Updated by fixeria 10 days ago
keith wrote:
Here's a backtrace I did grab from the terminal scrollback, probably not very useful:
It's indeed not useful, unfortunately. All I see is that some TCH.ind primitive traversed up across the stack and crashed the process because it was not expected. If you still have the coredump file, it may be interesting to see the payload of this primitive, but the respective pointer is <optimized out>
, so... What would be useful is some logging preceding the segfault (if you still have it, of course), so that we could reconstruct the sequence of events.
I've patched to avoid this ASSERT based on fixeria 's advice on IRC to get this BTS back up and running, so I can't reproduce right now.
Good to hear.
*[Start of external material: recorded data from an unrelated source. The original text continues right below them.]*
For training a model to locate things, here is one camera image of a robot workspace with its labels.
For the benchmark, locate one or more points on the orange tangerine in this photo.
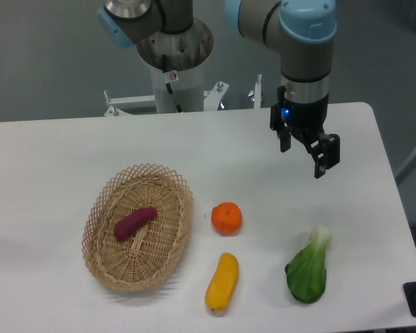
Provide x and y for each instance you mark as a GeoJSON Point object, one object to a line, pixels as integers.
{"type": "Point", "coordinates": [226, 218]}

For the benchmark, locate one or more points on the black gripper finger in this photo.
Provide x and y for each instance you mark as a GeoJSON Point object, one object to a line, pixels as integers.
{"type": "Point", "coordinates": [323, 148]}
{"type": "Point", "coordinates": [284, 136]}

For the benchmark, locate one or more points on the green bok choy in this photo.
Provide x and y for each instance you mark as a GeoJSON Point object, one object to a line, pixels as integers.
{"type": "Point", "coordinates": [306, 273]}

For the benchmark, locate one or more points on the yellow mango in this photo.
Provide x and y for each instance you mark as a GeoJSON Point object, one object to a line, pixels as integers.
{"type": "Point", "coordinates": [223, 283]}

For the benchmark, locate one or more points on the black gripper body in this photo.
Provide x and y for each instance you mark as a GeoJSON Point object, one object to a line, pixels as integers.
{"type": "Point", "coordinates": [305, 118]}

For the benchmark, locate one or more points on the oval wicker basket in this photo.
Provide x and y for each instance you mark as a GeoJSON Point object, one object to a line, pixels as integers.
{"type": "Point", "coordinates": [147, 258]}

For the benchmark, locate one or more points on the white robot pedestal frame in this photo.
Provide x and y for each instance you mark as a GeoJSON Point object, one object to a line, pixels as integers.
{"type": "Point", "coordinates": [173, 92]}

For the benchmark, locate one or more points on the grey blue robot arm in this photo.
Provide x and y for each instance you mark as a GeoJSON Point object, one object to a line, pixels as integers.
{"type": "Point", "coordinates": [175, 45]}

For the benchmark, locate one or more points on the purple sweet potato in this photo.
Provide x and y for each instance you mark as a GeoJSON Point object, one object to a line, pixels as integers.
{"type": "Point", "coordinates": [129, 225]}

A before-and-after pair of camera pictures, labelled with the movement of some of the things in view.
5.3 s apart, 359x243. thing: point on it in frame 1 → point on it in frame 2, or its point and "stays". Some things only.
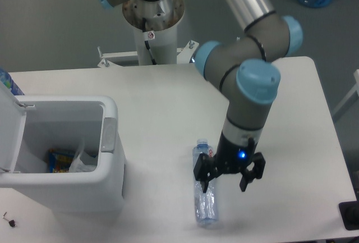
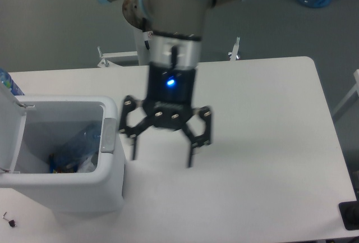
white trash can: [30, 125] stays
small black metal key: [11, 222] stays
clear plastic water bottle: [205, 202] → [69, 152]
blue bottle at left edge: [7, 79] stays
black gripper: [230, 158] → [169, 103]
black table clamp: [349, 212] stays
So we know how to fix this, but I am still curious to know what's causing this :)
Updated by fixeria 9 days ago
- Status changed from In Progress to Feedback
Here is a patch:
https://gerrit.osmocom.org/c/osmo-bts/+/34446 l1sap: l1sap_tch_ind(): fix segfault on stale TCH.ind [NEW]
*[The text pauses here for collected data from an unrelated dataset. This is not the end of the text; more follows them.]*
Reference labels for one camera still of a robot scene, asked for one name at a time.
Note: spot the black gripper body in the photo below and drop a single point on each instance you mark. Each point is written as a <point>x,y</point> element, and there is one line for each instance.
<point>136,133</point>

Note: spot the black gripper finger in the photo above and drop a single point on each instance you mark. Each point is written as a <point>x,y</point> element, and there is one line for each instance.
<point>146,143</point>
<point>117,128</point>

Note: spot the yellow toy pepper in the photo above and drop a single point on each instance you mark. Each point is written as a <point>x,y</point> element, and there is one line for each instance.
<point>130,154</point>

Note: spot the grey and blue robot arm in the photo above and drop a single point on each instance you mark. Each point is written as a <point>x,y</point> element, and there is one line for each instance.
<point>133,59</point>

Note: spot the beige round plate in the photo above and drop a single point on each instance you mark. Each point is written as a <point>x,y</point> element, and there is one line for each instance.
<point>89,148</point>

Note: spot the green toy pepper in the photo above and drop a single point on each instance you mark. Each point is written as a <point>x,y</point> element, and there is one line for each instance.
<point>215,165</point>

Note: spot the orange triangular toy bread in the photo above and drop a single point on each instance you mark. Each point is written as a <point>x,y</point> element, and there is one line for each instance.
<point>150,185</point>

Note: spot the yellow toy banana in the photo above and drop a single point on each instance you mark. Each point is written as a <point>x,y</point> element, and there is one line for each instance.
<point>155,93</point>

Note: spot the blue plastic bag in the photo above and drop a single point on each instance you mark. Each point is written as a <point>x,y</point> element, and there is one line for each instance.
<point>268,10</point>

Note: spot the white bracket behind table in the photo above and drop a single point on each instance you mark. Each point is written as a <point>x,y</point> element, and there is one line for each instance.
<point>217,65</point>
Once merged, we should back-port it to osmo-bts v1.7.0 and tag a patch release.
Updated by keith 1 day ago
hi. thanks for looking at it, sorry for delay with replies, I have been AFK for a week's rest.
Yes, DYN timeslots were in use.
Although I didn't try the suspect code on a sysmoBTS at my desk, it really didn't take long for the bug to be triggered in the production scenario. less than 1 minute. I wonder if running a non optimized binary of a sysmoBTS would trigger it and get the debug info needed to shed more light on what is causing it? IIRC, fixeria doesn't have a sysmoBTS to hand. I'll see if I can get around to taking a look in the next days.